Psilocybin desynchronizes brain networks

medRxiv August 24, 2023 Subha Subramanian, Demetrius Perry, Caterina Gratton et al. 14 citations preprint

Psilocybin disrupts connectivity across cortical networks and subcortical structures, producing more than three-fold greater acute changes in functional networks than methylphenidate. These changes are driven by desynchronization of brain activity across spatial scales, strongest in the default mode network (DMN), which is connected to the anterior hippocampus and thought to create our sense of self. Performing a perceptual task reduces psilocybin-induced network changes, suggesting a neurobiological basis for grounding during psychedelic therapy. Psilocybin induces a persistent decrease in functional connectivity between the anterior hippocampus and cortex (and DMN in particular), lasting for weeks but normalizing after six months. This persistent suppression of hippocampal-DMN connectivity represents a candidate neuroanatomical and mechanistic correlate for psilocybin's pro-plasticity and anti-depressant effects.
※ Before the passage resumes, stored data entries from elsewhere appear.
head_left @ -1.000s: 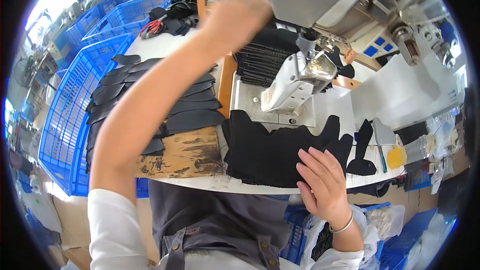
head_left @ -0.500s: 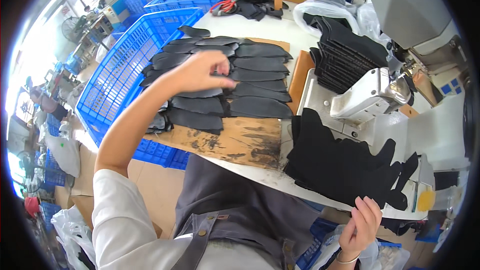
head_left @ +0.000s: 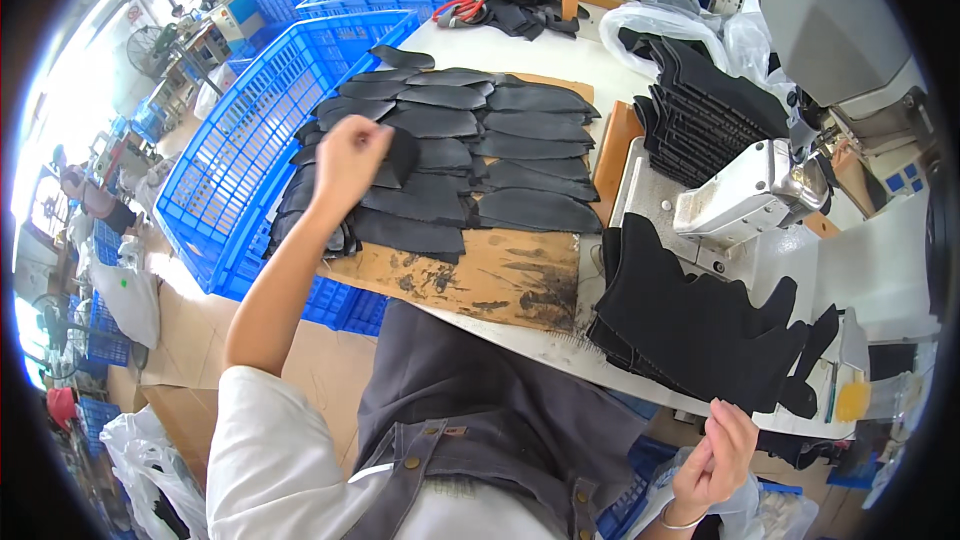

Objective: Sorting and stacking cut fabric and leather shoe upper components at a manufacturing station.

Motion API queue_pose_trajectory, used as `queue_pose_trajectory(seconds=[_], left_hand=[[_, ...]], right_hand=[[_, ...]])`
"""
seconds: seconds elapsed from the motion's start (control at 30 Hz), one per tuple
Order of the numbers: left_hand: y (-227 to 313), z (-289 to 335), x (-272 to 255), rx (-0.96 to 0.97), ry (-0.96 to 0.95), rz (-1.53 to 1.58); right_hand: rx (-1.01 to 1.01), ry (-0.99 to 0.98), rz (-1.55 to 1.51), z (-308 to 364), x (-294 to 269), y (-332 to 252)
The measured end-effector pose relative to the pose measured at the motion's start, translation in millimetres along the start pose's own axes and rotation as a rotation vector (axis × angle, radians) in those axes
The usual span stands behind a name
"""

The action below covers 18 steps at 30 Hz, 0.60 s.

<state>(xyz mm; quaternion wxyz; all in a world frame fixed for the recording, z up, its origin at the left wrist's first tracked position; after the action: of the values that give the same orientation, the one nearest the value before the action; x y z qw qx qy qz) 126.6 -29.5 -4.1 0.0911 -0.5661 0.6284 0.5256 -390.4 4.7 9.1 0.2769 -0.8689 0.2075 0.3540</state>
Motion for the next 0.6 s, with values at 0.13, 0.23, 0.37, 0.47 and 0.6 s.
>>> queue_pose_trajectory(seconds=[0.13, 0.23, 0.37, 0.47, 0.6], left_hand=[[-54.1, 23.2, -95.3, -0.067, 0.487, 0.377], [4.9, 29.6, -101.2, -0.013, 0.416, 0.552], [148.9, 55.6, -29.1, 0.184, -0.128, 0.904], [240.7, 90.9, 21.4, 0.214, -0.662, 1.426], [292.3, 102.0, 62.1, 0.254, -0.934, 1.400]], right_hand=[[-0.031, -0.008, 0.002, -0.7, 1.8, -5.8], [-0.077, 0.048, 0.004, -4.5, -1.1, -11.0], [-0.123, 0.109, -0.156, -32.3, -1.2, -27.2], [-0.031, 0.010, -0.679, -79.0, 24.8, -30.6], [0.363, -0.319, -1.072, -80.5, 42.6, 3.7]])
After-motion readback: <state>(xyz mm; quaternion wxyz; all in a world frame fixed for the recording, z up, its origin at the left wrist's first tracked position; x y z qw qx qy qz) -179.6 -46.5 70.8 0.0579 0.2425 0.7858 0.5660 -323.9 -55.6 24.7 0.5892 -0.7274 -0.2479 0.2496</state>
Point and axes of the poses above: each hand's wrist, its own z-axis away from the middle knuckle, its own x-axis out of the palm, y = z × x, the point moved 9 cm from there along -z, towards the middle knuckle, and after that the axes turned 9 degrees about -y, right-handed, at the moved point
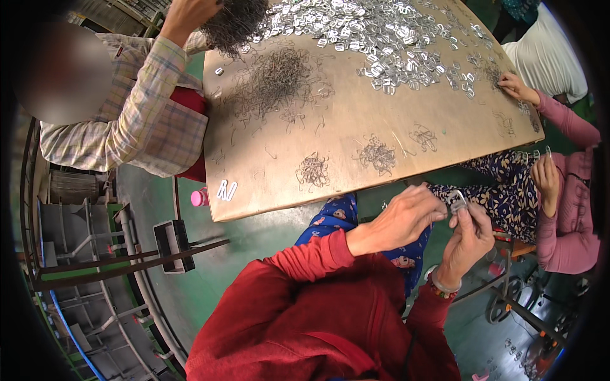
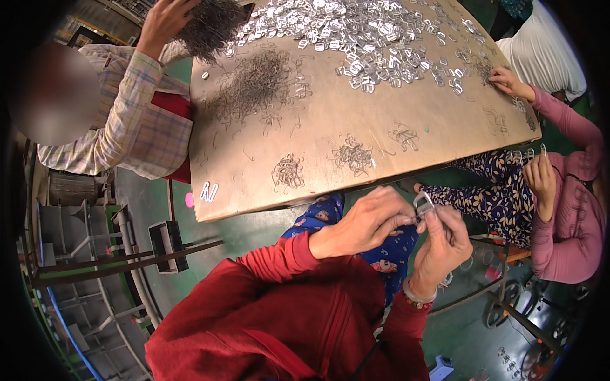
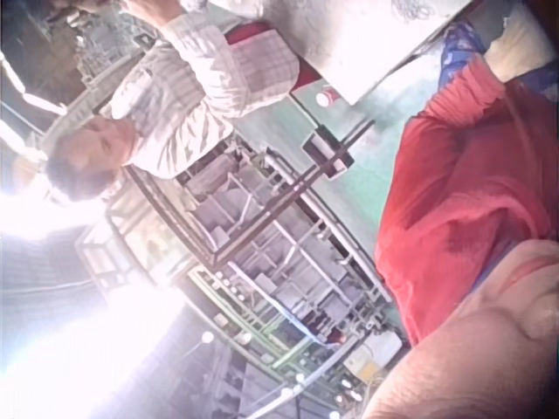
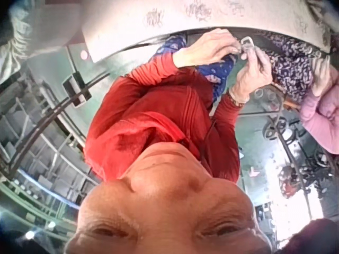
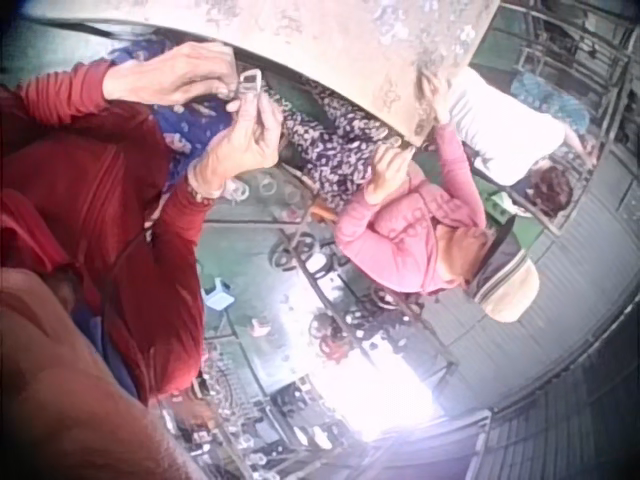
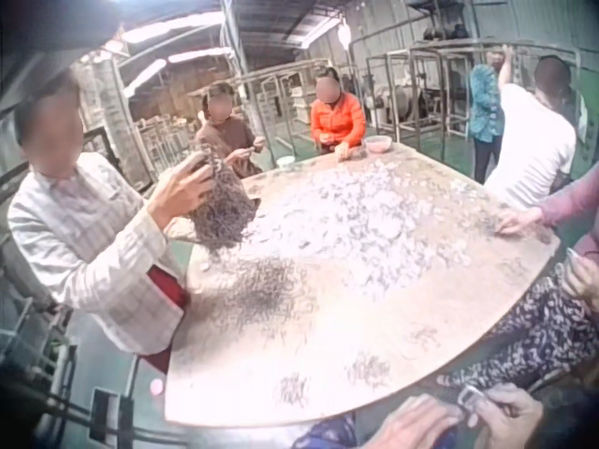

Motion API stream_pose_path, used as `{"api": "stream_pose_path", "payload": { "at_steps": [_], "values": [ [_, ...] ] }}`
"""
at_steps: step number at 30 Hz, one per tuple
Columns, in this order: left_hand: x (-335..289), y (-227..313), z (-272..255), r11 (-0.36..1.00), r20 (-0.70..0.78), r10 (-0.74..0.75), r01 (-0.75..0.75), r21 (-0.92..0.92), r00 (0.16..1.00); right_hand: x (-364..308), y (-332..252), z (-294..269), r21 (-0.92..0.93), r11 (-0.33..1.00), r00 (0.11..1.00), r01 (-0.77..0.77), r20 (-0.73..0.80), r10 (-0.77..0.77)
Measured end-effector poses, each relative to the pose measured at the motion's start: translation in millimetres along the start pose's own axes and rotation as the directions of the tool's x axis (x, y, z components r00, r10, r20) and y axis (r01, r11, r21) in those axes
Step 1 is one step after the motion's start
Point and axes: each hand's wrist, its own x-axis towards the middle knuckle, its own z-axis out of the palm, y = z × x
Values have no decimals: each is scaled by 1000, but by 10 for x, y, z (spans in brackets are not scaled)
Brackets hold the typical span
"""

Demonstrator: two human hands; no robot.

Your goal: The person picks up small metal hooks and wire components from a table, threading the hooks onto a long wire chain. They repeat this process with multiple hooks, hanging the completed sections onto a vertical metal rack.

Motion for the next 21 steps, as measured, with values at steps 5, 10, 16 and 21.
{"api": "stream_pose_path", "payload": {
  "at_steps": [5, 10, 16, 21],
  "values": [
    [65, -132, -423, 994, 39, -40, 36, 106, 998, -108, 37, 56, 115, 990, 994, -86, -59, 93],
    [227, -1370, -1824, 700, 186, -53, -96, 708, 981, -130, -83, 75, 105, 986, 989, -131, 76, 124],
    [140, -1756, -2310, 648, 463, -178, -251, 719, 868, -164, -117, 36, 130, 981, 984, -142, 130, 125],
    [-79, -1750, -2118, 484, 198, -206, -76, 872, 958, -281, -136, 19, 116, 987, 991, -110, 88, 100]
  ]
}}
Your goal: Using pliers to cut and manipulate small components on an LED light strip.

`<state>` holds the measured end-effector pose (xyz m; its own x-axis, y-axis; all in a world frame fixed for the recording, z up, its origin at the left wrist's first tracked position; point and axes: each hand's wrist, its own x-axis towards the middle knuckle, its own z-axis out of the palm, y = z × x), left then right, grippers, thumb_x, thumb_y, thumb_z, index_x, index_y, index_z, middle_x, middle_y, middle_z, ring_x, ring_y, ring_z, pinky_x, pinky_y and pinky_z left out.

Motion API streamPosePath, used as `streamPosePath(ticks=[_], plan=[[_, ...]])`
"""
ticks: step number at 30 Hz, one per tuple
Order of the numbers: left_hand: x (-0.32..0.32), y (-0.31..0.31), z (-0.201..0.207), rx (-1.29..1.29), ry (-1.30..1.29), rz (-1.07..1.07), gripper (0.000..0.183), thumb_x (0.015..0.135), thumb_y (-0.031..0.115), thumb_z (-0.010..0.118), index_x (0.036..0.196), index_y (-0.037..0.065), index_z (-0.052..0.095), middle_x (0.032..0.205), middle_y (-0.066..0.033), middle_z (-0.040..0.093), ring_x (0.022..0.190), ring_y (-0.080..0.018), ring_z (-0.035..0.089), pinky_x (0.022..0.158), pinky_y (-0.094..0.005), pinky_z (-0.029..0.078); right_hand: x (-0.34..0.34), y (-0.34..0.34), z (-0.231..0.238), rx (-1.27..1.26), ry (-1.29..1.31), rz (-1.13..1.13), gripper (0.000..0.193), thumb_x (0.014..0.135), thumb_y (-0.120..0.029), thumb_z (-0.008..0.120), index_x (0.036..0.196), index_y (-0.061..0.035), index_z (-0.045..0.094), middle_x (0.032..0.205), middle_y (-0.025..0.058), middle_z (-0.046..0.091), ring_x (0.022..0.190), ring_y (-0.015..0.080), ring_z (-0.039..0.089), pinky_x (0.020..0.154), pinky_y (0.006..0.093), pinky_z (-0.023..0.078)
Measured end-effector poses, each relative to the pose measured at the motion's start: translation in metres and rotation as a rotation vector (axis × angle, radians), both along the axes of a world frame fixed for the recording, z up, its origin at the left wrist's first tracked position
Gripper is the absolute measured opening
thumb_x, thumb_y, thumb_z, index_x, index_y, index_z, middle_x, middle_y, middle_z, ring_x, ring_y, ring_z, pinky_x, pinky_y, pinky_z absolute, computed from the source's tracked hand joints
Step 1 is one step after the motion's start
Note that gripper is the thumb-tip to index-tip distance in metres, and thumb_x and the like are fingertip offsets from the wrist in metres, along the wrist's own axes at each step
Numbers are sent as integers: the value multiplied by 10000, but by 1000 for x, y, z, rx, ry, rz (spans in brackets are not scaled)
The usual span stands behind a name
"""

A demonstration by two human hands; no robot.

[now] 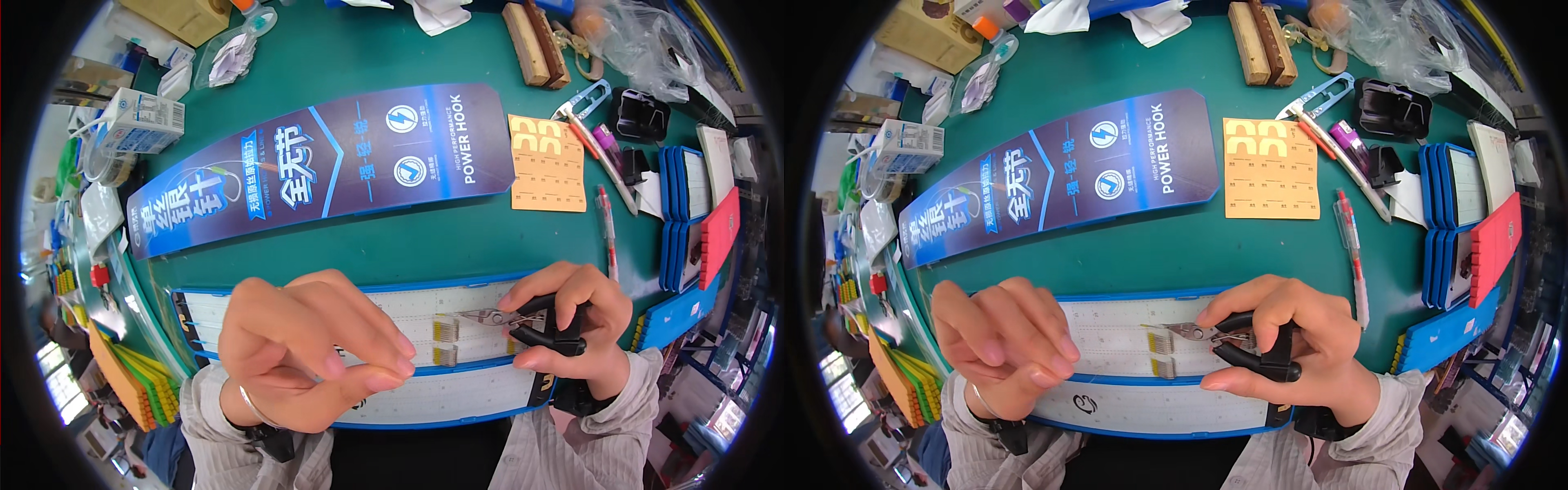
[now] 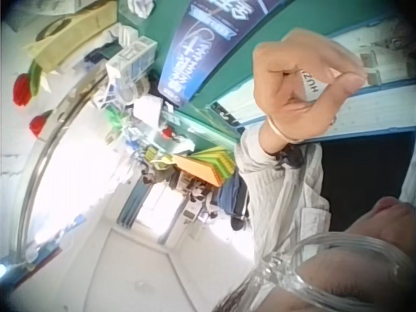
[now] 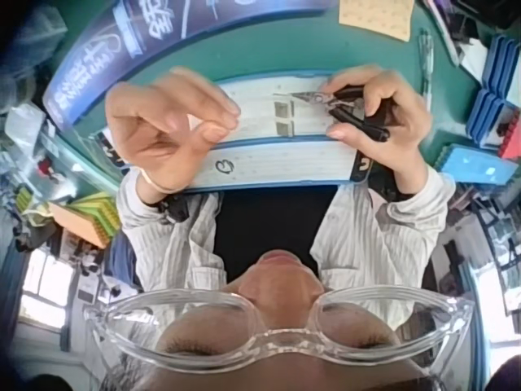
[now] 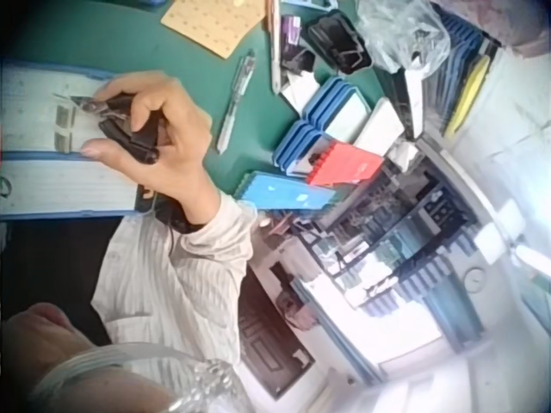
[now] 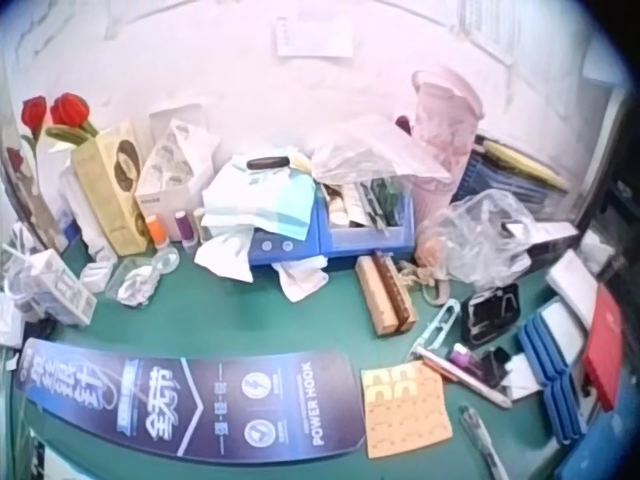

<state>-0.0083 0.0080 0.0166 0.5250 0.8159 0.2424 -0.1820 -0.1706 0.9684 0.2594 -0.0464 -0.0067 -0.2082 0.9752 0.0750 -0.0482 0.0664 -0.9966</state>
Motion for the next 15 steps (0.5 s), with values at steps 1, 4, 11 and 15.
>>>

Psychedelic 5-HT2A receptor agonism alters neurovascular coupling and differentially affects neuronal and hemodynamic measures of brain function

Nature Neuroscience October 13, 2025 Jonah A. Padawer-Curry, Oliver J. Krentzman, Chao‐cheng Kuo et al. 9 citations

Psychedelics like psilocybin and DOI alter the brain's hemodynamic response, potentially disrupting the normal coupling between neuronal activity and blood flow. In human fMRI scans, psilocybin induced changes in hemodynamic response functions. In awake mice, DOI differentially affected the relationship between cortical excitatory neuronal activity and hemodynamic signals, both during whisker stimulation and at rest, leading to discordant changes in functional connectivity measures depending on whether they were based on neuronal or hemodynamic data. A selective serotonin-2A receptor antagonist reversed many of these effects. The findings indicate that the vasoactive effects of psychedelics must be considered when interpreting blood-based measures of brain function.

Psychedelic 5-HT2A receptor agonism: neuronal signatures and altered neurovascular coupling.

bioRxiv (Cold Spring Harbor Laboratory) September 24, 2023 Xiaodan Wang, Jonah A. Padawer-Curry, Oliver J. Krentzman et al. 9 citations preprint

Psychedelics show promise for treating mood disorders, but their effects on brain blood vessels have been overlooked. Psilocybin altered hemodynamic response functions in humans, suggesting changes in neurovascular coupling (NVC). Using wide-field optical imaging in awake mice, the psychedelic DOI (a serotonin-2A receptor agonist) partially altered task-based NVC but caused more pronounced NVC changes during rest, especially in association brain regions. Calcium and hemodynamic signals gave different accounts of resting-state functional connectivity under DOI. Co-administration with a 5-HT2A antagonist reversed many effects. The dissociation between neuronal and hemodynamic signals highlights the need to consider neurovascular effects when interpreting fMRI measures in psychedelic studies.

Psilocybin’s acute and persistent brain effects: a precision imaging drug trial

Scientific Data June 5, 2025 Subha Subramanian, Travis Rick Renau, Demetrius Perry et al. 4 citations

A psychedelic drug, psilocybin, and a comparison drug, methylphenidate, produce distinct acute and persistent changes in brain networks measurable with precision functional mapping, a technique that improves signal detection by repeatedly scanning individuals. Seven healthy adults underwent extensive baseline brain imaging, imaging shortly after drug intake, and follow-up scans for up to two weeks. Four participants repeated the psilocybin protocol months later. The dataset includes resting-state and task-based functional MRI, structural scans, and subjective experience reports. The authors release this resource to help researchers study how psilocybin and methylphenidate alter brain network organization over time.